[YOUR TASK] Among the entries below, only the lines starting at the one with "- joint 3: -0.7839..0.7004" and ending at the one with "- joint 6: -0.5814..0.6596", both included, are to be printed exactly.

[INPUT DATA]

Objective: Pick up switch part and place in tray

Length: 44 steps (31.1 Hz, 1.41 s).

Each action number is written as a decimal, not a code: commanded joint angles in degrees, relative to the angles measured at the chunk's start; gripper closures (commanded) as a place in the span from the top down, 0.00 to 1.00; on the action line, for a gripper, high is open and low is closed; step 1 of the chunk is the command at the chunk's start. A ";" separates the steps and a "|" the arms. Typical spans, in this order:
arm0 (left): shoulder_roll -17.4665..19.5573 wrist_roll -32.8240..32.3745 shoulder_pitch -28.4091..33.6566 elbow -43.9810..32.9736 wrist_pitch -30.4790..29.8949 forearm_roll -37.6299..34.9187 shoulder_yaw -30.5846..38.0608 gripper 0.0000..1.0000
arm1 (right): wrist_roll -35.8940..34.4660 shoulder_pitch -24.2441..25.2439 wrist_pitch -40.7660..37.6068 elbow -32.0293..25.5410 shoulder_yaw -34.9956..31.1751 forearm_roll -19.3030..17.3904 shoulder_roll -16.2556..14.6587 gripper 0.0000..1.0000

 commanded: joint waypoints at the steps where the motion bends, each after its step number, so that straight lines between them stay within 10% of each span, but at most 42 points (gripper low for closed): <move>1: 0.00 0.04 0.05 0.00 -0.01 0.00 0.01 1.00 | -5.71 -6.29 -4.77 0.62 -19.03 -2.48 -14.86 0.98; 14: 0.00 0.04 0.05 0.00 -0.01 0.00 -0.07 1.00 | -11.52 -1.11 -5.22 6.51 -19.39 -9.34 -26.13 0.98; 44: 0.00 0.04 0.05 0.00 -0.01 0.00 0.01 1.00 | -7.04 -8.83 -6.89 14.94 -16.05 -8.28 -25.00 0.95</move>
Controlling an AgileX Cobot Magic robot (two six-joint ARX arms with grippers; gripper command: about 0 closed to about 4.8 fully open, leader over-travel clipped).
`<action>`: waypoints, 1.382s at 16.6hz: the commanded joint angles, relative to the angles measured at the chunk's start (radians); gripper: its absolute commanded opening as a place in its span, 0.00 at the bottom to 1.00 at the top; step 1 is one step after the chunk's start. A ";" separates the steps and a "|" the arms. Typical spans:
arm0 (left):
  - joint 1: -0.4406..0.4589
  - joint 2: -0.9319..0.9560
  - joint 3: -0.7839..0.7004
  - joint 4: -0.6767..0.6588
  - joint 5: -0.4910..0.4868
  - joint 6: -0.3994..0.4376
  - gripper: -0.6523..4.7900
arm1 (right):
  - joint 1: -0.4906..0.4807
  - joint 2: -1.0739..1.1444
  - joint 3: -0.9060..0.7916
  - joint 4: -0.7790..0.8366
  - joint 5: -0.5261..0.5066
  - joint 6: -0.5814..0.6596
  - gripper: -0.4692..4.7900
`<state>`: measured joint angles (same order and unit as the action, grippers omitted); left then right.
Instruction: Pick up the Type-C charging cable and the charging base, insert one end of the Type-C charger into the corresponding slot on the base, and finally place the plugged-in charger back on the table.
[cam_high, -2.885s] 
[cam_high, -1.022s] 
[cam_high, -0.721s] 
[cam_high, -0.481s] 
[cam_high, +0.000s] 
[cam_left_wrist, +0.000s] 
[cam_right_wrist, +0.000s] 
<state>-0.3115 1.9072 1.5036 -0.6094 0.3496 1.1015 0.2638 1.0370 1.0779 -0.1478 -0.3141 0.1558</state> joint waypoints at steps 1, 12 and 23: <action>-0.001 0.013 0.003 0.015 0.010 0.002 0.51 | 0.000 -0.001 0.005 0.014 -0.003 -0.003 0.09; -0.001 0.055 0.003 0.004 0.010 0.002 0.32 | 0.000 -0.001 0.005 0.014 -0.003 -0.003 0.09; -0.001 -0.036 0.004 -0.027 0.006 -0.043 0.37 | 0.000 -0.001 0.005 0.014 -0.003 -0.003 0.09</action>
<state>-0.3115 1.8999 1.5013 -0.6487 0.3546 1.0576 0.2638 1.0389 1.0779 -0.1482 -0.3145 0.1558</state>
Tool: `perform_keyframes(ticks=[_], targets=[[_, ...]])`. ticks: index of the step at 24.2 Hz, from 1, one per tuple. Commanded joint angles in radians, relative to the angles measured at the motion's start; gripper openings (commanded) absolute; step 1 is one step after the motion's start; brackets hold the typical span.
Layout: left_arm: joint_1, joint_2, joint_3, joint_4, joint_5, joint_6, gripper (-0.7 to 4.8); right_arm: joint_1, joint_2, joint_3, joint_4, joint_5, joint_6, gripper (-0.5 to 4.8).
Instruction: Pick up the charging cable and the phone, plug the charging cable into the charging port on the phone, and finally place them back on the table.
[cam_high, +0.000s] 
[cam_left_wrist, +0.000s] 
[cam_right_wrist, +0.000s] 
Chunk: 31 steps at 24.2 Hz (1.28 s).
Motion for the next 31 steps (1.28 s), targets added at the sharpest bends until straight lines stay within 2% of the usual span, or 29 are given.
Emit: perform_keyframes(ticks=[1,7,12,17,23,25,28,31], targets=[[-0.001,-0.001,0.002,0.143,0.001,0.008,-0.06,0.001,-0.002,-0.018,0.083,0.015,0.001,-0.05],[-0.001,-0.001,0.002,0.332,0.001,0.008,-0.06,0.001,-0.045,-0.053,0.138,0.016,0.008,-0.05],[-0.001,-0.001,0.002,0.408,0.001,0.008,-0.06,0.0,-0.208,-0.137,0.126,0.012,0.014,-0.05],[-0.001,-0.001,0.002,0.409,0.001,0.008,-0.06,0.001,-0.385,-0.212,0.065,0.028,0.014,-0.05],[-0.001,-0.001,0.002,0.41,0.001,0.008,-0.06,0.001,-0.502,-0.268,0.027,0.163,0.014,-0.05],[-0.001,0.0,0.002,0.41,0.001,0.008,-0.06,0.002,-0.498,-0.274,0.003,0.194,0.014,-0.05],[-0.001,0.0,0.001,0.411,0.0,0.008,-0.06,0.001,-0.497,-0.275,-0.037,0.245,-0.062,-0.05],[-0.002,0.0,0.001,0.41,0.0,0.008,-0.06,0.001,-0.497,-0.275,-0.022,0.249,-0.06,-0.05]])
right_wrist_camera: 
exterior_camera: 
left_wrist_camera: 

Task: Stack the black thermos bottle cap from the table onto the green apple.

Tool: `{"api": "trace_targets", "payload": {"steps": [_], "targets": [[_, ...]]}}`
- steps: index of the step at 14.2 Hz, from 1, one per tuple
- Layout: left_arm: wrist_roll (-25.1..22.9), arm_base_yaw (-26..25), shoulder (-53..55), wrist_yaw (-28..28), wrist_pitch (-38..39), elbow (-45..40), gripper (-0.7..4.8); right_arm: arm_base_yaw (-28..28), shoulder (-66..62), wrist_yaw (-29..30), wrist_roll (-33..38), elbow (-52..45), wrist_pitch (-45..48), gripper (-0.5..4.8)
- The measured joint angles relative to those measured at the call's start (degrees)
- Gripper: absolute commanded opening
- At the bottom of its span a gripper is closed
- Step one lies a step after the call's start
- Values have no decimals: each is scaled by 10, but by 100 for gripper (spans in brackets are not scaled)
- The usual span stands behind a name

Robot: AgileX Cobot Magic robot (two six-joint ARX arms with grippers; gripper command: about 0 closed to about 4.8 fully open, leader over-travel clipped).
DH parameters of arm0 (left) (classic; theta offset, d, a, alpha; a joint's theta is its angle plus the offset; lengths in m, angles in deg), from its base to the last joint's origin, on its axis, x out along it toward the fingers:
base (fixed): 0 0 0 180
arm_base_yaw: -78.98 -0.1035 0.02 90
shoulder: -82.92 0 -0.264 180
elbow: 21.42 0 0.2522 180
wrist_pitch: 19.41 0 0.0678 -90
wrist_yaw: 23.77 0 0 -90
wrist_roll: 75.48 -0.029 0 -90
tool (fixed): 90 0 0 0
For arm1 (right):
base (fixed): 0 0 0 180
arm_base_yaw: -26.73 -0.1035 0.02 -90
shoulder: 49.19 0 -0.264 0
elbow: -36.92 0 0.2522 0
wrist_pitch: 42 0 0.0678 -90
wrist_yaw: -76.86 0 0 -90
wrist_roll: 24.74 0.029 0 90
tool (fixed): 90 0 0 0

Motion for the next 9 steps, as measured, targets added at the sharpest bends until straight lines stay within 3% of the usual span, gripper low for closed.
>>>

[RESPONSE TO THIS EXERCISE]
  - joint 3: -0.7839..0.7004
  - joint 4: -0.6767..0.6588
  - joint 5: -0.4910..0.4868
  - joint 6: -0.3994..0.4376
  - gripper: -0.6523..4.7900
arm1 (right):
  - joint 1: -0.4906..0.4807
  - joint 2: -1.0739..1.1444
  - joint 3: -0.9060..0.7916
  - joint 4: -0.7790..0.8366
  - joint 5: -0.5261..0.5066
  - joint 6: -0.5814..0.6596

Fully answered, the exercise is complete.